Welwyn Parish Council provides a Community Toilet Scheme with public toilet facilities, in partnership with a local village business: The White Hart (AL6 9EN) at one end of the High Street on the corner with Prospect Place. Community Toilet Schemes are a successful feature of many villages and small towns through to London Boroughs. The Welwyn scheme was the first in Welwyn Hatfield.
This scheme enables a local business to work together with the council to provide cleaner, safer and more accessible toilets in more convenient locations for residents and visitors to the town or village centres, at the same time saving money for residents. Under the scheme, the council and the business sign an agreement to let members of the public use their toilet facilities free of charge during normal opening hours and without the need to make a purchase. Of course, the business would be only too happy if users were to enjoy a drink or a meal, but it isn’t obligatory. A scheme member is currently paid an annual fee by the Council depending on the facilities they provide, such as baby changing facilities.
Several years ago, our village public toilets (located in a dark corner adjacent to Lockleys Drive Car Park) regrettably had to be closed. They required major upgrade to meet disabled access standards, had suffered collapsed drains, were subject to vandalism and anti-social behaviour and needed a total refurbishment. The cost of all this work would have been over £20,000. In addition, the Parish Council paid business rates (yes – on a public toilet!) of around £800 a year and then the facility cost over £460 a month for opening, closing, daily cleaning and maintenance.
Although the facility was important (particularly for nearby allotment users) it was at one end of the village, away from the centre with its shops, pubs and restaurants and difficult to oversee out-of-hours. There was also widespread concern that anti-social behaviour would recur to cause disturbances and vandalism which would increase expenditure. The Parish Council felt that this did not represent the best use of limited funds, but recognised that a public toilet facility was most welcome and important. Having investigated alternatives, the Community Toilet Scheme offered the best approach. The location of the toilets is signposted at various points in the village for the benefit of visitors as well as residents and these signs indicate the name and address of the participating business, the facilities provided and direction of the establishment. The participating business also displays a small sign in their windows identifying that they are a member of the Welwyn Community Toilet Scheme and the type of facilities available.

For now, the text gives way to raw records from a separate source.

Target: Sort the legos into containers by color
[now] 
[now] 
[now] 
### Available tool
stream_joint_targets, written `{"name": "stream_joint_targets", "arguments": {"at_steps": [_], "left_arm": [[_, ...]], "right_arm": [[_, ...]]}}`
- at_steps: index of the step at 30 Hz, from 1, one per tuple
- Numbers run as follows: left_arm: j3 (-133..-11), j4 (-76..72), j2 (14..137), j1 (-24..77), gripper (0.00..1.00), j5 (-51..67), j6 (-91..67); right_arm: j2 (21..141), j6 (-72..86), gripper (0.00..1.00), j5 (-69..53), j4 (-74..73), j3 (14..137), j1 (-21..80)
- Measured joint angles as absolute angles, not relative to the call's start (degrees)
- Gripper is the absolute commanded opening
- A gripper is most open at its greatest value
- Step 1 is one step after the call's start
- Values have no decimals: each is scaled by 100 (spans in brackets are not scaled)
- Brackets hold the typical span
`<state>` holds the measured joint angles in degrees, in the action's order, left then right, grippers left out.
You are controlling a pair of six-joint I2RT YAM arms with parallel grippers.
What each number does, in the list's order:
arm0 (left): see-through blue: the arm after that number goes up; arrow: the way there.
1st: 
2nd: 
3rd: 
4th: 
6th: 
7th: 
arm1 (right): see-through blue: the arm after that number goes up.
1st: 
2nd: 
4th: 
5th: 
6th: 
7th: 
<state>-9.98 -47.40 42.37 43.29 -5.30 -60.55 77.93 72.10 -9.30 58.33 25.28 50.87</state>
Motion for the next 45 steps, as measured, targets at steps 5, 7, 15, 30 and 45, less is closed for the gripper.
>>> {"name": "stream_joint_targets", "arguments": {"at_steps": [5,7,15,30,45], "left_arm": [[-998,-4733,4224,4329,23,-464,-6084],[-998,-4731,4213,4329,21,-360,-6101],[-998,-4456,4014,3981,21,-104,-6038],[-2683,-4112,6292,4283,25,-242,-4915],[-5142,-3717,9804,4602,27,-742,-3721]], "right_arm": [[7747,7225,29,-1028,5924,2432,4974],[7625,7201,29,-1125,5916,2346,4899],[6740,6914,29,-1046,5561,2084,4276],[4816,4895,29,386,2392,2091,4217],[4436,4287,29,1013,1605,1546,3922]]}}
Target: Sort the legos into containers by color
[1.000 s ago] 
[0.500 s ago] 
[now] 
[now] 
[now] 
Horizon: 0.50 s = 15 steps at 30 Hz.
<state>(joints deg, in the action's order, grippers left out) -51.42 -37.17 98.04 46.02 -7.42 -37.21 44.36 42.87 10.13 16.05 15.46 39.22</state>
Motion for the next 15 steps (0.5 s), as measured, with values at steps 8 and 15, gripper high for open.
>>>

Any business signing up to the Scheme agrees to maintain their toilets in a clean and hygienic condition, with adequate toilet rolls, soap and hand dryers or hand towels. The Parish Council will undertakes random “spot checks” to ensure required standards are being maintained. The village benefits from well-maintained toilet facilities, properly cleaned and maintained by their providers and offering a welcoming and safe environment.
Excluding the capital cost of refurbishment and upgrade, the old toilets cost approximately £ 8,650 per year to operate; the annual Community Toilet fee paid to a host is approximately £ 1,500 for a superior quality provision and thus represents a major improvement in cost-effectiveness.